Inspiration

Coffee, a drink that is revered as one of the most consumed beverages around the world, is also one of the biggest contributors to employment for many. But this drink isn’t as easy to grow as it is to brew. While the world coffee industry is worth about $484 billion which is forecasted to reach around $690 billion by 2030, It does not come without its challenges

Majority of the coffee production happens in middle to low income countries where the average size of land holdings is about 2ha (hectare). Farmers tend to pool resources like labour and equipment for the harvest season. Advance planning of harvest schedules, procuring harvesting equipment and labor requirements by farmers necessitates financial planning and budgeting, often based on the potential revenue out of an estimated yield of coffee. Misjudgement in yield or destruction of crops leads to financial miscalculation which results in wastage of financial resources and pushes farmers into vicious cycles of debts.

In addition, the ever changing climatic conditions affect coffee related agricultural practices. They disrupt the growth and harvest cycle leading to uncertainty about potential coffee yield in a crop year.

The team had a meeting with Maurice D’Moss, a former iGEM participant from 2021 and a fellow coffee enthusiast, to discuss the challenges encountered by the coffee industry who highlighted issues like yield uncertainty, adulteration, lack of regulation of prices, farmer debts, etc.

Driving inspiration from issues like weather-related uncertainty and challenges faced by agriculturists further validated the problem at hand. Hence, we decided to develop a machine learning model called BREW(Bean Research and Estimate Workflow) which is a regressive model that primarily predicts the coffee yield of a particular year. This software is a simple tool that considers 15 parameters to give potential crop output for a particular year.

Dataset

The publicly available data related to coffee provided by government websites were found to be scarce and unconsolidated for the most part. As a result, we took it upon ourselves to consolidate relevant data from various reputable and verified websites, as well as government organizations. The websites provided us location-specific legacy data of the required parameters. This dataset was not only useful for training our model but also for future projects in the similar domains.

We used the data available from the following websites:

1. Coffee Board of India : data on parameters: “Area under plantation”, “Bearing area”, “Coffee Yield” and “Productivity” for coffee producing states. The major coffee producing states in India are Karnataka, Kerala and Tamil Nadu have been divided into 10 districts in total. Other non-traditional coffee producing regions include Andhra Pradesh, Orissa and the north eastern region of India.

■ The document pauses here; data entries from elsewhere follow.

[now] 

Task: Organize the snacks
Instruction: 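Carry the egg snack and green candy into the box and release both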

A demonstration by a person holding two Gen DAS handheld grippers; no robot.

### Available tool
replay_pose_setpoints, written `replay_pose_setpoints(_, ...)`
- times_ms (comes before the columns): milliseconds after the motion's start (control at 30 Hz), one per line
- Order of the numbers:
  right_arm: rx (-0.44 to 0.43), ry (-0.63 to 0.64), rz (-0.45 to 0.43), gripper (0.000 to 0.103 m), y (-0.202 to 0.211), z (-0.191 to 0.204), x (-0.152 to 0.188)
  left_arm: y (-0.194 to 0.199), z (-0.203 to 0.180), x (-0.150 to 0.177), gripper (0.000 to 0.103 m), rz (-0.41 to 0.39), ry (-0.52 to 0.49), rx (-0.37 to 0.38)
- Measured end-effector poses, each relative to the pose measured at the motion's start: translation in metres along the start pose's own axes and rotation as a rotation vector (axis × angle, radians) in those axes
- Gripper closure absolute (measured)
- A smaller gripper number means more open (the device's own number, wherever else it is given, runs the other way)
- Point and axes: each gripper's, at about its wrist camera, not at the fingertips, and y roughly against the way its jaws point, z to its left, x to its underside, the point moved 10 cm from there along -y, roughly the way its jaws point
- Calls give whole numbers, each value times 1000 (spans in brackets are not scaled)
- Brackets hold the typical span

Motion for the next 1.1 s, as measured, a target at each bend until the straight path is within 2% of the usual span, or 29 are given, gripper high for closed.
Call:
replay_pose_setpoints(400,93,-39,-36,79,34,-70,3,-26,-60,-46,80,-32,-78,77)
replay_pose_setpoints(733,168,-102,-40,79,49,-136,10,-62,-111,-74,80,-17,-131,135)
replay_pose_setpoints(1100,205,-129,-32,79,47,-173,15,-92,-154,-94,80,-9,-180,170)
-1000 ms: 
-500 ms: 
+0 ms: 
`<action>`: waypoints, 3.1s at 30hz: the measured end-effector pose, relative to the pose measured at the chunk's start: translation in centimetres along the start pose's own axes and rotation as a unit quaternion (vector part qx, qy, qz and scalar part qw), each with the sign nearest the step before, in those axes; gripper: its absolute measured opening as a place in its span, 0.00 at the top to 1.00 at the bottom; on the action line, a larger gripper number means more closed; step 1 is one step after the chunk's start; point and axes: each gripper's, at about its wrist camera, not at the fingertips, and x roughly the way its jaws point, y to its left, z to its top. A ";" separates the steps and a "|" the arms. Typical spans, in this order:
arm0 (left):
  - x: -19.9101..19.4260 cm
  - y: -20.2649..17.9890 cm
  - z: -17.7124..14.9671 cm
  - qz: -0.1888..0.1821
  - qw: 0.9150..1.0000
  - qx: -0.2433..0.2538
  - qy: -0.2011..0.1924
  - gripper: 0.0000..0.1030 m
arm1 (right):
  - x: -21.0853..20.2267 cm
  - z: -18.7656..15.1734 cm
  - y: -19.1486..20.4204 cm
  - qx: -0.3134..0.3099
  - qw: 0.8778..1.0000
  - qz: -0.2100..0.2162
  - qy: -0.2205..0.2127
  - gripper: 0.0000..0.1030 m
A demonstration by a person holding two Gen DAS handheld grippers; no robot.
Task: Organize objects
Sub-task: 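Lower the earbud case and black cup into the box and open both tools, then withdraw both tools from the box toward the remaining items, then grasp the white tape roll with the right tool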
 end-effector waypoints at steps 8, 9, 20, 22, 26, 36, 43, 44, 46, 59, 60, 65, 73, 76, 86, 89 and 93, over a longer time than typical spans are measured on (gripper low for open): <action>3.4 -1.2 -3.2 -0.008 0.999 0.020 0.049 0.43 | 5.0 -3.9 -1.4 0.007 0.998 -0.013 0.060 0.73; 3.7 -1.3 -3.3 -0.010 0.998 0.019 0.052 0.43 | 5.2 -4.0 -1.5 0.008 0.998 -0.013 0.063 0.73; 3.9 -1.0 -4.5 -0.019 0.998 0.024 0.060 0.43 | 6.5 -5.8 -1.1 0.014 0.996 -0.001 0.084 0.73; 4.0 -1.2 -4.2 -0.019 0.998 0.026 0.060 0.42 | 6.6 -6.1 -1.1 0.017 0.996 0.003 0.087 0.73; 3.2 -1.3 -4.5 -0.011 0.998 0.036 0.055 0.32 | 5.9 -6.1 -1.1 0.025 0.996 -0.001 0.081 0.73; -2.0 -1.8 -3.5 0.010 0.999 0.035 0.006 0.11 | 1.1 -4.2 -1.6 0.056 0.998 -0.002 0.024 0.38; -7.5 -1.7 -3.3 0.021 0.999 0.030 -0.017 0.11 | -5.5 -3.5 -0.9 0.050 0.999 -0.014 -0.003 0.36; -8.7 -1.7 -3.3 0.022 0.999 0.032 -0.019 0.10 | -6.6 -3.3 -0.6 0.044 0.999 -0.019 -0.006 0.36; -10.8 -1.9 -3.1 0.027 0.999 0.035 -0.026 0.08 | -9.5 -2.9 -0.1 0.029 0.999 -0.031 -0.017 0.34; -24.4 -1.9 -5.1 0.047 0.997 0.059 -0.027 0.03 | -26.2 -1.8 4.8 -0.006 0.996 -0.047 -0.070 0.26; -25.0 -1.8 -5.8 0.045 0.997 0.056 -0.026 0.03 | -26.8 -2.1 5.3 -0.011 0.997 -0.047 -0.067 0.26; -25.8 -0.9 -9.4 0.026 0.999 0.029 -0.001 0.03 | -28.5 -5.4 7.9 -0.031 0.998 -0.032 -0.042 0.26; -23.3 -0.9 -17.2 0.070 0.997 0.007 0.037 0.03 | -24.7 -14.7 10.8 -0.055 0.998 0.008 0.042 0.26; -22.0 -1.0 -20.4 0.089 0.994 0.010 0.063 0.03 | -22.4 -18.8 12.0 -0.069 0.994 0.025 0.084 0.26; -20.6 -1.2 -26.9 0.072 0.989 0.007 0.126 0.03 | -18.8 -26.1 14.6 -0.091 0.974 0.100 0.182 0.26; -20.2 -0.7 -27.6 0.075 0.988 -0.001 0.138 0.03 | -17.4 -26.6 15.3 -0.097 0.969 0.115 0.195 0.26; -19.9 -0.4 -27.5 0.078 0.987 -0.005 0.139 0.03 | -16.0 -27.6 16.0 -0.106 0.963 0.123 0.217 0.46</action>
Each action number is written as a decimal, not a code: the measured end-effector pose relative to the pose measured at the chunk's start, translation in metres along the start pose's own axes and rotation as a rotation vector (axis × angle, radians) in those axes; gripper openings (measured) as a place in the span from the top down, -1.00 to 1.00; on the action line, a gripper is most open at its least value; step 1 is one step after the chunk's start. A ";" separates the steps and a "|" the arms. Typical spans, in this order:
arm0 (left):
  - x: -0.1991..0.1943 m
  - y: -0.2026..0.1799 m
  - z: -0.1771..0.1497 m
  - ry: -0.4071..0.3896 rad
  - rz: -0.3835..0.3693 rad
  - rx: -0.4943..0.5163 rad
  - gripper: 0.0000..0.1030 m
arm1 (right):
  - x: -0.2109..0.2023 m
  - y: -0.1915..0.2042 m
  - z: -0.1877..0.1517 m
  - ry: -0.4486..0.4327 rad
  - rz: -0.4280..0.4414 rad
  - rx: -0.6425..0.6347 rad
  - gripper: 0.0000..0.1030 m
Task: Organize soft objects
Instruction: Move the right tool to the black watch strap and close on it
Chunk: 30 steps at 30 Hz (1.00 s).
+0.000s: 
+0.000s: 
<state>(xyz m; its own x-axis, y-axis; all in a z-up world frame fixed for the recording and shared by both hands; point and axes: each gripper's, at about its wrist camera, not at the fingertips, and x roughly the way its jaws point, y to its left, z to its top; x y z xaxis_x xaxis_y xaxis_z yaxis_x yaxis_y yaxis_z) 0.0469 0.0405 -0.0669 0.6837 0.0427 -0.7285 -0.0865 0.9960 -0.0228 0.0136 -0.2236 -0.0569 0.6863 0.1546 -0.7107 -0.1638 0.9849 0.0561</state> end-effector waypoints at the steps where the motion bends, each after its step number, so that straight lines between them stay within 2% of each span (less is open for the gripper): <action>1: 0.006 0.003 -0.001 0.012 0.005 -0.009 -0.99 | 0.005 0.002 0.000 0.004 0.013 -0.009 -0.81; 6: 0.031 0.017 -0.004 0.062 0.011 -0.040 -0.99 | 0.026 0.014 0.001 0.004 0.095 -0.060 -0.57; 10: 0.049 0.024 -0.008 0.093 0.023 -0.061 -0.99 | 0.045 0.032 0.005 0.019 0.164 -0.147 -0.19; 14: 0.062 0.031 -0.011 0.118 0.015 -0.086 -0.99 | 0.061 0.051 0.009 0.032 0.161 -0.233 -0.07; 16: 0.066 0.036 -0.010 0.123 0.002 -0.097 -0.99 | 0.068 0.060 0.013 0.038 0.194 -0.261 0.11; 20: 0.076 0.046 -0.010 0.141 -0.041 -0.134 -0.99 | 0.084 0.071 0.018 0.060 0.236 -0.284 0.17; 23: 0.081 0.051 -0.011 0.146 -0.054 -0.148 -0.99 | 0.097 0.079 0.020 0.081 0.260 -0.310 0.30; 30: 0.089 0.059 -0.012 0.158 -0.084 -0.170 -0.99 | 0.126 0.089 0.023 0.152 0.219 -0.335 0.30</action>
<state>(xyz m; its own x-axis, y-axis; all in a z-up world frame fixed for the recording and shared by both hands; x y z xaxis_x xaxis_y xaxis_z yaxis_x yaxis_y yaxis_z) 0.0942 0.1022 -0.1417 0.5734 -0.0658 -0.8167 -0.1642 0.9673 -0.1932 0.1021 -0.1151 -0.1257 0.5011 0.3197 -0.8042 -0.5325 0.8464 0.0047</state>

2. India Water-Resource Information System : provided the data:“ district wise monthly rainfall” from 1990 - 2024.

3. The data for “Surface Pressure”, “Temperature”, “Specific Humidity”, “Surface Soil Wetness”, “Temperature Maximum” and “Temperature Minimum” was obtained from NASA POWER DAV for the following locations for years from 1990-2022.

Location and lat/long:
Karnataka_Chikmagalur -13.3392 75.7785
Karnataka_Kodagu -12.426 75.7266
Karnataka_Hassan -13.0028 76.1089
Kerala_Wayanad -11.6104 75.8024
Kerala_Travancore -8.5059 76.6554
Kerala_Nelliampathy -10.5081 76.643
Tamil Nadu_Pulneys -10.24 77.47
Tamil Nadu_Nilgiris- 11.423 76.693
Tamil Nadu_Salem -11.6643 78.146
Tamil Nadu_Coimbatore -11.0168 76.9558

The data was directly queried from the API, hence it hasn't been included in the compiled spreadsheet.

4. National Atlas and Thematic Mapping Organisation : provided the soil Nitrogen, phosphorus and Potassium values in the range “1-3”.

Preview of Dataset:

For more information about the datasets and to access them, please visit the contributions page.

Important parameters

The parameters for the model were finalized post meeting with the Karnataka Planters’ Association who provided valuable insights into coffee plantation and the importance of the various parameters that were relevant to the Coffee Yield

The 15 parameters we used in training our model are:

• Location: Location (must be one of the specified options)
• PS: Pressure at the surface
• T2M: Temperature at 2 meters above ground
• QV2M: Specific humidity at 2 meters
• GWETTOP: Surface soil moisture
• T2M_MAX: Maximum temperature at 2 meters
• T2M_MIN: Minimum temperature at 2 meters
• Area under Plantation (Ha): Size of the plantation area
• blossom_rainfall: Rainfall during the blossom season
• monsoon_rainfall: Rainfall during the monsoon season
• post_monsoon_rainfall: Rainfall after the monsoon
• N: Nitrogen content in soil
• P: Phosphorus content in soil
• K: Potassium content in soil
• Species: Type of coffee (e.g., Arabica or Robusta)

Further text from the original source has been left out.